Fetch OCR Data

What is OCR data?

The OCR data for an onboarding contains all of the information that was extracted from the ID document during the onboarding. This includes both the textual information and any available barcode or MRZ data that was read and decoded from the back of the ID.

📘
Keep in mind
Since the data in different ID documents varies, this endpoint's response is dynamic. It will only contain the information relevant to the detected ID. Consider this specifically if using compiled languages (like Java or C#) to consume these endpoints, as your JSON parsers could break if a property you expect is missing.

How is OCR data fetched?

To fetch OCR data for a given onboarding session, you will need to pass the session's unique interview ID to the fetch ocr data API endpoint. You can test the endpoint yourself by visiting our API documentation. If you do not pass the interview ID, we will attempt to extract the interview ID from the session token.
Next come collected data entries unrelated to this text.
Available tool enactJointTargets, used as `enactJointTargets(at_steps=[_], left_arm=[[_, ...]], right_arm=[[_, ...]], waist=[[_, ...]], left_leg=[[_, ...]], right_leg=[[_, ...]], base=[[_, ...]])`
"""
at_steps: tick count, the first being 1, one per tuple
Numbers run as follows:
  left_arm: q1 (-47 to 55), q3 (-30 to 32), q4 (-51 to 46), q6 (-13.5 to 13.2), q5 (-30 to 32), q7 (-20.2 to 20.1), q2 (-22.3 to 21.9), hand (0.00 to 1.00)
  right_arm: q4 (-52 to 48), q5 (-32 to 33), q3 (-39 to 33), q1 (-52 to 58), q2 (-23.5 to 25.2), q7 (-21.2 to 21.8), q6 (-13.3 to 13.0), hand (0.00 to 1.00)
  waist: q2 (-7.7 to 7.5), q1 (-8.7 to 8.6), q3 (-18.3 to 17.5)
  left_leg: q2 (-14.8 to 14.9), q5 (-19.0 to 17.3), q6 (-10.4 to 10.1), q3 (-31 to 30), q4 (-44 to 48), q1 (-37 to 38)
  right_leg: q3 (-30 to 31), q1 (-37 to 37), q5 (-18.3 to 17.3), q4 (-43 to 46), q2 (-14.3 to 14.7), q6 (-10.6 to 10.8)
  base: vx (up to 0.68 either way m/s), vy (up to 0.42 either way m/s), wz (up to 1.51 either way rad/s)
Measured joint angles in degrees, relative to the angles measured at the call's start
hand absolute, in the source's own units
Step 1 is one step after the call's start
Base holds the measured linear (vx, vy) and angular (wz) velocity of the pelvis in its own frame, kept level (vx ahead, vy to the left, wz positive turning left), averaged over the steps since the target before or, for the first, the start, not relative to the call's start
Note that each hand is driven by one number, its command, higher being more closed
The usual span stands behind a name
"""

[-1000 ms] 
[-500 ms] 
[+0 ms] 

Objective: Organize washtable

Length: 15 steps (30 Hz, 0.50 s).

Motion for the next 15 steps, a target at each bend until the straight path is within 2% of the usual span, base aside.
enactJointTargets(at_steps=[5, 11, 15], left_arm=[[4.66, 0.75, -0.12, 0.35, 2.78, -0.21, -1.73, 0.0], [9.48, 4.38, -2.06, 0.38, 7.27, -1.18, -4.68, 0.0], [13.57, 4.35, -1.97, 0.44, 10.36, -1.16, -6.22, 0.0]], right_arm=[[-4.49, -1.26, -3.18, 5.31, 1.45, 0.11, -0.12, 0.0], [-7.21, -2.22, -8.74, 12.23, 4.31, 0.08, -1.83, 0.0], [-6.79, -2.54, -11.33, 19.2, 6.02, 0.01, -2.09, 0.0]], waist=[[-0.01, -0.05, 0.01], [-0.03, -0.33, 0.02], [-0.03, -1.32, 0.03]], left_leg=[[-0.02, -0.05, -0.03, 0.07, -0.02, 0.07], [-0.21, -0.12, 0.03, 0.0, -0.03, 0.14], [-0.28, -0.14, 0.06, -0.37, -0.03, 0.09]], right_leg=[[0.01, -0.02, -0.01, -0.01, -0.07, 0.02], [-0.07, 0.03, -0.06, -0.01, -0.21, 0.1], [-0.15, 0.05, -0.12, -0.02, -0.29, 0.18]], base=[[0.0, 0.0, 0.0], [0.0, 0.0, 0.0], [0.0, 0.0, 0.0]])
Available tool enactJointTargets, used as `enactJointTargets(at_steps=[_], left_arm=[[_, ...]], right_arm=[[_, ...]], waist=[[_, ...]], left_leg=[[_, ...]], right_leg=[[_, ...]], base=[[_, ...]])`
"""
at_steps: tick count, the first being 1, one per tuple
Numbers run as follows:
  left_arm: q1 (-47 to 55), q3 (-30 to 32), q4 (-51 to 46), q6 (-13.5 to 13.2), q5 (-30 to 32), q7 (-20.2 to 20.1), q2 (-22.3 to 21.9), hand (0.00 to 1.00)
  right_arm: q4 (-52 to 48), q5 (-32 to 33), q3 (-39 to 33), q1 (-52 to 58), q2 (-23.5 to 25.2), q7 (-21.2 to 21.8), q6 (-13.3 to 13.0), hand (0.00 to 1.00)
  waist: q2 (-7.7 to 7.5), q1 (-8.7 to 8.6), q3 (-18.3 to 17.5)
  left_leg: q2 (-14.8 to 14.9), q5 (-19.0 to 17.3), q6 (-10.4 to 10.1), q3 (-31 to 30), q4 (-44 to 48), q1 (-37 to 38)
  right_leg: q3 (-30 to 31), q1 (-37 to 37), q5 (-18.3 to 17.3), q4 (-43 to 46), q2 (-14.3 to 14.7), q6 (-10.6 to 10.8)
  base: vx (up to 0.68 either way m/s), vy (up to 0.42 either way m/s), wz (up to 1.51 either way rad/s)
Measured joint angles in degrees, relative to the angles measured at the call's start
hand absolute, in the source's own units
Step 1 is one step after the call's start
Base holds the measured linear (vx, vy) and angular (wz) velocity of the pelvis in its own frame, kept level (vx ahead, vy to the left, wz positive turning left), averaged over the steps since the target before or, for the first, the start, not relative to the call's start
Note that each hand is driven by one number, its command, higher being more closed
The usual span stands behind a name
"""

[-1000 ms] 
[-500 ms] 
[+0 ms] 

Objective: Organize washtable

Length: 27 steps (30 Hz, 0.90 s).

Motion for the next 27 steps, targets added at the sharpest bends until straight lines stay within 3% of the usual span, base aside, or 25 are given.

See below for a description of all data that is returned in the API response.

Common use cases

Extract information from the ID document attached to session

Here's a non-exhaustive list of the most commonly used OCR fields from the ID document:

{
    "name": {
        "fullName": "",
        "firstName": "",
        "paternalLastName": "",
        "maternalLastName": "", // Optional
        "givenName": "",
        "middleName": "", // Optional
        "nameSuffix": "", // Optional
        "machineReadableFullName": "", // Optional, full name from Barcode or MRZ
        "givenNameMrz": "", // Optional
        "lastNameMrz": "" // Optional
    },
    "address": "", // Optional, address as read from ID
    "addressFields": {
        "street": "", // Optional
        "colony": "", // Optional, not applicable for all countries
        "postalCode": "", // Optional
        "city": "", // Optional
        "state": "" // Optional
    },
    "typeOfId": "", // Id classification, ie: Drivers License, Voter Identification, etc.
    "issuedAt": 0, // Issue date, expressed as a epoch timestamp in milliseconds
    "expireAt": 0, // Expiration date, expressed as a epoch timestamp in milliseconds
    "issuingCountry": "", // Optional
    "documentNumber": "", // Optional
    "fullAddress": true, //Optional. True if address from id is full (has three lines)
    "cic": "", // Mexican INE only
    "ocr": "", // Mexican INE only
}

Take a look at the list at the bottom of this page for a more detailed description of these and other available fields.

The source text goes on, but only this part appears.